A Kinetic Investigation of Seeded Emulsion Polymerization of Styrene Using Reversible Addition−Fragmentation Chain Transfer (RAFT) Agents with a Low Transfer Constant

Abstract

The mechanisms were investigated for the seeded emulsion polymerization of styrene mediated by xanthate-based reversible addition-fragmentation chain transfer (RAFT) agents with low transfer constants (ca. 0.7). gamma-Radiolysis relaxation measurements were used to determine the exit rate coefficient directly; this increased with the amount of RAFT, consistent with the chain-transfer characteristics of RAFT and the standard transfer/diffusion mechanism for exit. Combining the exit data with measurements of the steady-state rate with chemical initiation showed that the entry rate coefficients decreased with the amount of RAFT, while with gamma initiation the entry rate coefficients were unaffected, unless a very high RAFT concentration was used. This behavior is inconsistent with conventional assumptions about RAFT and the aqueous-phase propagation model for entry (which predicts the entry rate coefficient successfully for ordinary emulsion polymerization systems). It is postulated that the RAFT agents used in this work are surface active, which is not unexpected given the canonical forms of these RAFT agents.

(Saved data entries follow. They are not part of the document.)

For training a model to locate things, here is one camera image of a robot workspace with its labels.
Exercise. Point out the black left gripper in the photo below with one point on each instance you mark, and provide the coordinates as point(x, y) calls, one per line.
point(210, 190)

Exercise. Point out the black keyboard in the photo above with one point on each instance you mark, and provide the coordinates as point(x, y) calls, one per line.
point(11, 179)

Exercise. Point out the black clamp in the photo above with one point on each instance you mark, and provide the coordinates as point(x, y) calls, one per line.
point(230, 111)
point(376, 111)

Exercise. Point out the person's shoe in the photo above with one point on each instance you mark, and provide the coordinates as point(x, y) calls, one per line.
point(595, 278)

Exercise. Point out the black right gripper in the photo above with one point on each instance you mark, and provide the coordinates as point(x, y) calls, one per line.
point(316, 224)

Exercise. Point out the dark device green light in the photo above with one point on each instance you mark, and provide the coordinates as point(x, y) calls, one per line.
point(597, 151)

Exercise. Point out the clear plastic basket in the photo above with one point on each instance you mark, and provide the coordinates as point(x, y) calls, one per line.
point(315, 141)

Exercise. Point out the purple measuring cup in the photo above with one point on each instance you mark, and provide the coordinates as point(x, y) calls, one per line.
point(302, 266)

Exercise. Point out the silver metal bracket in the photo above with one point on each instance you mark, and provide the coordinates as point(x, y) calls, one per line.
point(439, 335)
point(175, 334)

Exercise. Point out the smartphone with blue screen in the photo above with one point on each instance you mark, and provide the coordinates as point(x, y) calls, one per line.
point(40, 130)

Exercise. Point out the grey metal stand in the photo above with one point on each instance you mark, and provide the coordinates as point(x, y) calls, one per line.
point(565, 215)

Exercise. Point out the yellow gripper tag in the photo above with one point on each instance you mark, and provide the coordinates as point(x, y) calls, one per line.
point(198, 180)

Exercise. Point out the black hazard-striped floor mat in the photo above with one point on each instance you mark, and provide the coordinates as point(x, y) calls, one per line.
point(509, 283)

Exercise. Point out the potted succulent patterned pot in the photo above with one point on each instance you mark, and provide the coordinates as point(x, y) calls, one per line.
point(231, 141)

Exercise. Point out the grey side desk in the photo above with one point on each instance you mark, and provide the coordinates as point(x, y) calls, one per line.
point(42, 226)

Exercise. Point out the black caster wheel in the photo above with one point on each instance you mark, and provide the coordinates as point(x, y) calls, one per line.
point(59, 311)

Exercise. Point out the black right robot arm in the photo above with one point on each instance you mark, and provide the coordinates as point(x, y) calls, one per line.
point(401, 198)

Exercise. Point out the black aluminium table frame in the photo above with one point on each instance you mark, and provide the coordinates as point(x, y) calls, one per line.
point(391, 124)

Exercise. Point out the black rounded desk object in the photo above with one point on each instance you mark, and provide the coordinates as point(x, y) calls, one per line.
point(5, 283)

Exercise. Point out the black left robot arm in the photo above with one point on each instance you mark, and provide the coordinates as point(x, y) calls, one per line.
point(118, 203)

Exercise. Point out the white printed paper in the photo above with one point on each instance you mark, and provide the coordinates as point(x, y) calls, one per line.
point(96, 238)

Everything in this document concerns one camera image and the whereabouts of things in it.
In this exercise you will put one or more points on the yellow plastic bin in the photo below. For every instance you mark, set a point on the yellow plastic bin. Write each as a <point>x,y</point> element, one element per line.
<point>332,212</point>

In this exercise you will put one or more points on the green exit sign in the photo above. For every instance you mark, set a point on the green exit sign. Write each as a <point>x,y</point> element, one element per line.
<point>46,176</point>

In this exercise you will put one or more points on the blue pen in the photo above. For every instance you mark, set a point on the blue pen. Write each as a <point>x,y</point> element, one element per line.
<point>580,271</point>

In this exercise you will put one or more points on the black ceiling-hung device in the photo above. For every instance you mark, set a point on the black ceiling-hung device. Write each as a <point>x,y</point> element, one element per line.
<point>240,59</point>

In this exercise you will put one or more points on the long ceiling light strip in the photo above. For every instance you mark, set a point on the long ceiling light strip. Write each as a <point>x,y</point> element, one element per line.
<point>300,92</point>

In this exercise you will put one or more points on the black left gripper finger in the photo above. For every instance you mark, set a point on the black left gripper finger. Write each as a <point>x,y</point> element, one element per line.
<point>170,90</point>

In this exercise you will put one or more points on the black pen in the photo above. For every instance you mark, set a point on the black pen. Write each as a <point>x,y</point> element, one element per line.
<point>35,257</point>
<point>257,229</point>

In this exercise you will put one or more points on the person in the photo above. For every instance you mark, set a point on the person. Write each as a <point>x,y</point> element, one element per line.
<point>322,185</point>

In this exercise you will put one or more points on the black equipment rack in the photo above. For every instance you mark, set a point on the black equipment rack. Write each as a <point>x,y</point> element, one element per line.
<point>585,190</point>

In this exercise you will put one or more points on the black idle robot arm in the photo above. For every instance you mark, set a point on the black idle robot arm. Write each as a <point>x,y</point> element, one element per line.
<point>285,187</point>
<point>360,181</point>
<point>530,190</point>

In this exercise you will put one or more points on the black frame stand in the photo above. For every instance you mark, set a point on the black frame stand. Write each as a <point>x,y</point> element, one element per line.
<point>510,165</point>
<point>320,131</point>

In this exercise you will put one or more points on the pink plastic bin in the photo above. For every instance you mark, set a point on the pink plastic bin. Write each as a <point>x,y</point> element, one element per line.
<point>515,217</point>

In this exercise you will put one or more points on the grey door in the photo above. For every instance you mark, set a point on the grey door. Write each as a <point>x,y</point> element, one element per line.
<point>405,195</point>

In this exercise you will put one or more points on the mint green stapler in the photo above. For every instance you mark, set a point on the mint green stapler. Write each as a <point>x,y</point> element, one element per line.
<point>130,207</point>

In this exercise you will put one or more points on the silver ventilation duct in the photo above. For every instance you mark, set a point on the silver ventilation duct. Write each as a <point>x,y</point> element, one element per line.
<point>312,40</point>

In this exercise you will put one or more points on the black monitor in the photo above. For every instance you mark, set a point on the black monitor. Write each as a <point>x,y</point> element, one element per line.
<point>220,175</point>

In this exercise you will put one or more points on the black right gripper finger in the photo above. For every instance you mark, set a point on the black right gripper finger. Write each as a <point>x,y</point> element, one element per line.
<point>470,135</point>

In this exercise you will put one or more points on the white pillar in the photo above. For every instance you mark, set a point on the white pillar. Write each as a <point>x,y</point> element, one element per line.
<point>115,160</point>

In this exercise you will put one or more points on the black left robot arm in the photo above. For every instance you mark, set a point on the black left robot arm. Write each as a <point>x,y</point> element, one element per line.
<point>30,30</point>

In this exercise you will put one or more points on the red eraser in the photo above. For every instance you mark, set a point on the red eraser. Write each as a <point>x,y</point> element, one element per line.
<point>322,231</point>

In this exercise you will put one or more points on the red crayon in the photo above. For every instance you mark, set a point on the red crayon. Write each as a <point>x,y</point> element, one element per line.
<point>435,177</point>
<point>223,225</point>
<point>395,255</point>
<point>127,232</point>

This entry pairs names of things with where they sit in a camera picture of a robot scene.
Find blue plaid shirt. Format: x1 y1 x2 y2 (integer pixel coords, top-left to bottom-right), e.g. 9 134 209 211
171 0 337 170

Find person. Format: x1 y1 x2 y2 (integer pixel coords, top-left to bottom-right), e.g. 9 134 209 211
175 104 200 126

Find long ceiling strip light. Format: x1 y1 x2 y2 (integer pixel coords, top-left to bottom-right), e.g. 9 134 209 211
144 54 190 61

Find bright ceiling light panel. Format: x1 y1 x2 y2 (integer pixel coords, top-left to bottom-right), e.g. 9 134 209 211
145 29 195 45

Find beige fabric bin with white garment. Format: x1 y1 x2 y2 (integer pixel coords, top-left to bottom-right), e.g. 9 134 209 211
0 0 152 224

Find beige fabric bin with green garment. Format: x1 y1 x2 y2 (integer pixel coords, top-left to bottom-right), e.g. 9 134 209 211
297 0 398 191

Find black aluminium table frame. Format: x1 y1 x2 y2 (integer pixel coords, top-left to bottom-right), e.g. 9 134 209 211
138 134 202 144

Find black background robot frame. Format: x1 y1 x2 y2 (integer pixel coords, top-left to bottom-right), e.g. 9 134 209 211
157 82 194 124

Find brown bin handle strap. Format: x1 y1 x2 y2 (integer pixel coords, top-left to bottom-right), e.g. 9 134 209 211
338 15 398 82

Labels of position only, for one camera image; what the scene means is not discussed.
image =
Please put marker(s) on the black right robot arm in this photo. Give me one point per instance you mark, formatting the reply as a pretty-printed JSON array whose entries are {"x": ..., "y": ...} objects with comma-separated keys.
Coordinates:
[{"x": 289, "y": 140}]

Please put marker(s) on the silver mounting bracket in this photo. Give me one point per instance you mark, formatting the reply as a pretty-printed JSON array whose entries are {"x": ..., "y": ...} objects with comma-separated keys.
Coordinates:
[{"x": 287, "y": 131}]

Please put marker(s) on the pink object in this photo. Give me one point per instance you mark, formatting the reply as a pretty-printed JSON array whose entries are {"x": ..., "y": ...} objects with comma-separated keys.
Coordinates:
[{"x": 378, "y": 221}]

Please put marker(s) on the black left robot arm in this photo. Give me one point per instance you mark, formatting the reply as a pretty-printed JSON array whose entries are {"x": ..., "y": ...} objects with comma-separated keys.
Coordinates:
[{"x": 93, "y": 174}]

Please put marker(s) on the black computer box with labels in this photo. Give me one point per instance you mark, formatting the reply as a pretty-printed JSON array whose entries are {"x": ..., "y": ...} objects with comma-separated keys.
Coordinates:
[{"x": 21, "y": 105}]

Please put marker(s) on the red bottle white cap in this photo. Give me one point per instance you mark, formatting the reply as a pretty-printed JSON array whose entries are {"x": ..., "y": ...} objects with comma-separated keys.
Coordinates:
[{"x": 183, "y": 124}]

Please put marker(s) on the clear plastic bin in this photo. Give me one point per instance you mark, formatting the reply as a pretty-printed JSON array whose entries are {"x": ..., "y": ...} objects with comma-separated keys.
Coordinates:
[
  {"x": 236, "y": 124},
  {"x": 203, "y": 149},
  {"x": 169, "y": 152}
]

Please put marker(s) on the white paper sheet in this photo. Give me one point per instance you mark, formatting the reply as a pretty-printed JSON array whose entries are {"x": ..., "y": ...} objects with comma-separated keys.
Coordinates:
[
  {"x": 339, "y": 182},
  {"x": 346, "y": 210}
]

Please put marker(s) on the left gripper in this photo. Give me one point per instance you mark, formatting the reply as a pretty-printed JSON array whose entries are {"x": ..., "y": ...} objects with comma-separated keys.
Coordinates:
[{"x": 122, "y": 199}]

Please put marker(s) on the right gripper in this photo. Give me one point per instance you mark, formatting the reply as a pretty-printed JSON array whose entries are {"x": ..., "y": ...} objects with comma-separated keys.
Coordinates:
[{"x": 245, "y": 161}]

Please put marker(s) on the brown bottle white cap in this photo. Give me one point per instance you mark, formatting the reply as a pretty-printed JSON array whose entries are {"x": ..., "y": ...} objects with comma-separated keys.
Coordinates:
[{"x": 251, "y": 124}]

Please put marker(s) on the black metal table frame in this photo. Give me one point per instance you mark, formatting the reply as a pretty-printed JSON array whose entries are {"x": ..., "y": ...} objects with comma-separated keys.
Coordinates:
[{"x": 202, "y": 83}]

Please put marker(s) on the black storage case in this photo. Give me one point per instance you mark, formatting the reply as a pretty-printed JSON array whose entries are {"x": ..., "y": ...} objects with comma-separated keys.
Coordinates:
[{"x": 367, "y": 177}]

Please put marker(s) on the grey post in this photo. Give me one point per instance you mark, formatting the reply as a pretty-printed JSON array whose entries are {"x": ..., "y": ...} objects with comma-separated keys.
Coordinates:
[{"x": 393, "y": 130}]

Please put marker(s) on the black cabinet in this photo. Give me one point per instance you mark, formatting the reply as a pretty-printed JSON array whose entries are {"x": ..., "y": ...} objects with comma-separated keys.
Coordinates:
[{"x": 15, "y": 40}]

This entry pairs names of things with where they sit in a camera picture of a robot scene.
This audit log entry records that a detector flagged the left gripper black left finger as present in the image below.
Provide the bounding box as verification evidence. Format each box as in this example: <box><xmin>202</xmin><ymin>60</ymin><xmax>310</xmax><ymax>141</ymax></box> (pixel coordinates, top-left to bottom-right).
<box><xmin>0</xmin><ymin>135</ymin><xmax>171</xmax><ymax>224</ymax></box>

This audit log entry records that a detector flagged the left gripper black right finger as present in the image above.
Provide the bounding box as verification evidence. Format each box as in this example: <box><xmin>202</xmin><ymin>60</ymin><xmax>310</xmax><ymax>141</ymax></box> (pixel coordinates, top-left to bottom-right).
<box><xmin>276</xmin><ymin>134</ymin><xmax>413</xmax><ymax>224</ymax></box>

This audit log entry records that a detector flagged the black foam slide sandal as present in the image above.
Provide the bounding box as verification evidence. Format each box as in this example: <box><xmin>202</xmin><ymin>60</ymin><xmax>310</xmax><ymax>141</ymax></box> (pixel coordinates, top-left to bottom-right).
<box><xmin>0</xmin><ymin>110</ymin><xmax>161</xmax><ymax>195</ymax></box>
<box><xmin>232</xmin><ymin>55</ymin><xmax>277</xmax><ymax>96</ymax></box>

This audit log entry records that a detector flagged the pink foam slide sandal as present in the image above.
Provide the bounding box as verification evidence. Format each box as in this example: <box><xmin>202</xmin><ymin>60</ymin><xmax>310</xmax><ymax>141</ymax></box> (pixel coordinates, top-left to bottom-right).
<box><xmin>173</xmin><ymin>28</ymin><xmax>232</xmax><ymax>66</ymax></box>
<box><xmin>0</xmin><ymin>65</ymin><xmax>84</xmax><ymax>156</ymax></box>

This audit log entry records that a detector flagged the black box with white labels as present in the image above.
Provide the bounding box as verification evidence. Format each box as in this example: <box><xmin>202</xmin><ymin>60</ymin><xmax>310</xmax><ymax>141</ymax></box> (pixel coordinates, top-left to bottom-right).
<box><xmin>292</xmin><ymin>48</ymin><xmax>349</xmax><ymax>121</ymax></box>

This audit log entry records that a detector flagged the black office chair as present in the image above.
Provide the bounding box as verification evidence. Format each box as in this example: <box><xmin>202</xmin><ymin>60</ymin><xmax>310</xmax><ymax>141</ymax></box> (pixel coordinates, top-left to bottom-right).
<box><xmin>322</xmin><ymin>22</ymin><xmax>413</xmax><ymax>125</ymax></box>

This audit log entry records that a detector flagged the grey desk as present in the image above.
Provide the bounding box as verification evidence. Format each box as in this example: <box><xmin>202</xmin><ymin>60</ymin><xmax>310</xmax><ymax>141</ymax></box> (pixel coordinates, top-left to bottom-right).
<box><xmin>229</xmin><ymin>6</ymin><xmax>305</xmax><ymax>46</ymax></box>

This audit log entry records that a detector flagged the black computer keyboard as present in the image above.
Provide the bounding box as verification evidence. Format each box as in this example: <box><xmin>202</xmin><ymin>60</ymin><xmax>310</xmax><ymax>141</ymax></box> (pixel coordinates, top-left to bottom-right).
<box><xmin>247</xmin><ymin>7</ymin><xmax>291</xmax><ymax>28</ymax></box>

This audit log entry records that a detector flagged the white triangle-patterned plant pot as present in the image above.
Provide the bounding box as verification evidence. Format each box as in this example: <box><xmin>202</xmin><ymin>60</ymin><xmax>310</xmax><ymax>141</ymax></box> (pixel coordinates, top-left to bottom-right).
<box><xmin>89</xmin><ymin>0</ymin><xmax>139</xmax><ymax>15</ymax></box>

The dramatic decrease in entry rate coefficient for the chemically initiated system can be taken into account within the framework of the standard aqueous-phase model for entry if it is assumed that the surface activity gives an increased concentration of RAFT near the surface, which leads to increased transfer to radicals which desorb instead of entering, and whose subsequent reentry is frustrated by this event recurring, until they eventually undergo aqueous-phase termination.